New ESR surveillance data show there have been 260 confirmed cases of measles so far in 2019, with a further 28 notifications in the latest week (ended 28 June).
So far in 2019, there have been 109 hospitalisations with measles New Zealand-wide and of the 50 measles cases in babies aged under 15 months, 31 have been hospitalised.
In the latest week, cases have been notified in the Auckland and Wellington regions and in the Northland District Health Board (DHB) area, with the majority of cases concentrated in the Counties Manukau DHB area where 17 cases were notified.
ESR Public Health Physician Dr Jill Sherwood says measles is a serious and highly infectious disease, and people are infectious from five days before a rash appears until five days after. “Higher vaccination rates are essential for stopping the spread.”

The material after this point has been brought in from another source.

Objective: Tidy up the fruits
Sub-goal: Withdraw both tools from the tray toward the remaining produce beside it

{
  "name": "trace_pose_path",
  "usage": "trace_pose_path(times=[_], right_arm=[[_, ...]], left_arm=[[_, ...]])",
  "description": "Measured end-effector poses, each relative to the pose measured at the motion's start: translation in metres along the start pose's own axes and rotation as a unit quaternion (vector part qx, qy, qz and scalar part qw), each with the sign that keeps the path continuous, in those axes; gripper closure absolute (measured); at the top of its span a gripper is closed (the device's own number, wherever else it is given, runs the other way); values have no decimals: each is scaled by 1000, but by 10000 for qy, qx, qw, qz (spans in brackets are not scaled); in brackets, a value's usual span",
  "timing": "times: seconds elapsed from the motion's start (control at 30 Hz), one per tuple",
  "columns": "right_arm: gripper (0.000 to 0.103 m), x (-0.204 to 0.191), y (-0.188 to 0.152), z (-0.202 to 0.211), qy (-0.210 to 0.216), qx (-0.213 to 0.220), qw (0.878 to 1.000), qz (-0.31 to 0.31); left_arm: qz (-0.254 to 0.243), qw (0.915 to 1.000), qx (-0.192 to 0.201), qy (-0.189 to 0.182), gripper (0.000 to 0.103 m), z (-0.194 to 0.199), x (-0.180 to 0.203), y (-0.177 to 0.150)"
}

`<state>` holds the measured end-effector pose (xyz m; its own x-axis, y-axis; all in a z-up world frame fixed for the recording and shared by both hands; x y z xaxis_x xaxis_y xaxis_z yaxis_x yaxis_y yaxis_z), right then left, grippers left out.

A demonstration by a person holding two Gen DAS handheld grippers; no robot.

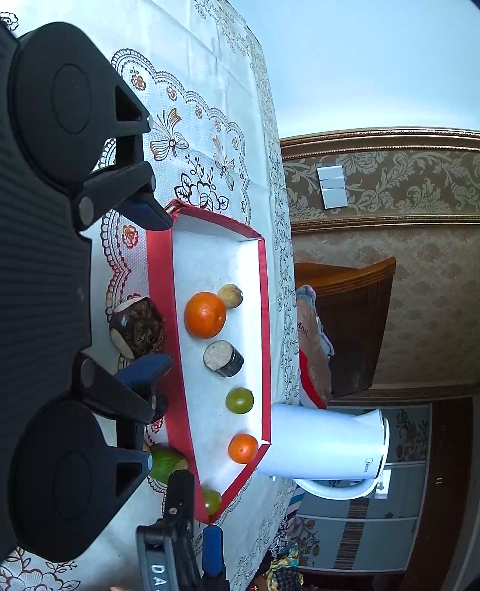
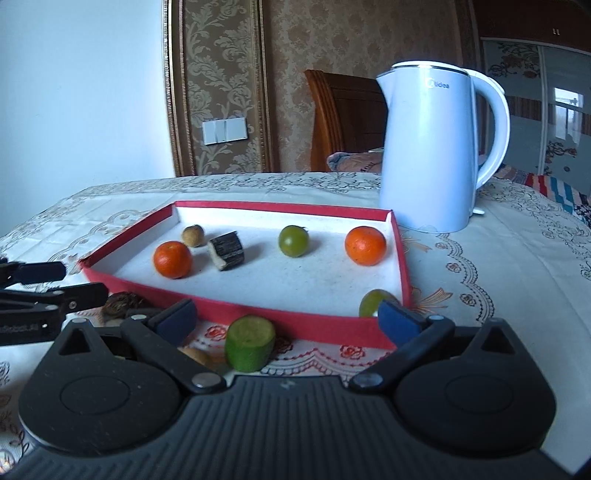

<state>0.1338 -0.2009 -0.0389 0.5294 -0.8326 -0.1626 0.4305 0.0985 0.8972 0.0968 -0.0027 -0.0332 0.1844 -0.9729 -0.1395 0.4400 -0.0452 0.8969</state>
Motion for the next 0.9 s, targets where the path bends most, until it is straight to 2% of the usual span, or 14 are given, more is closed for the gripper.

“The pattern is clear. Outbreaks start when measles is brought into the country by someone who has travelled in from overseas. The virus then spreads to others in the community because our vaccination rates are simply not high enough to prevent disease spread,” Dr Sherwood says.
“Babies who are too young to be vaccinated and immuno-compromised people are particularly at risk, and protection for these groups relies on high levels of immunity in the wider community.”
Dr Sherwood urges parents to take the risk of measles very seriously, especially as the school holidays start, and there is increased travel and families are mixing more widely in the community.
The Ministry of Health advises all people in this country born since January 1st 1969 to have two MMR (measles, mumps, rubella) vaccinations. Vaccinations are available from general practitioners, free of charge. Under the National Immunisation Schedule, MMR vaccination for infants is recommended at ages 15 months and four years. The first dose has currently been brought forward to 12 months in the Auckland region due to the increasing number of cases.
Dr Sherwood says genotyping analysis of virus strains known to be circulating in New Zealand in 2019 has so far identified eight separate outbreaks, each linked to an international arrival.
Dr Sherwood says: “At this stage, we have no reason to believe that the continuing rise in notified cases reflects a new outbreak. It does, however, underscore the critical need for higher vaccination rates across the New Zealand population and for people to isolate themselves during the infectious period for measles.”
Anyone who suspects they may have the disease should avoid contact with other people and phone their GP or call Healthline on 0800 611 116 for advice. It is important to call first because measles is highly infectious, and people with measles can infect others in the waiting room.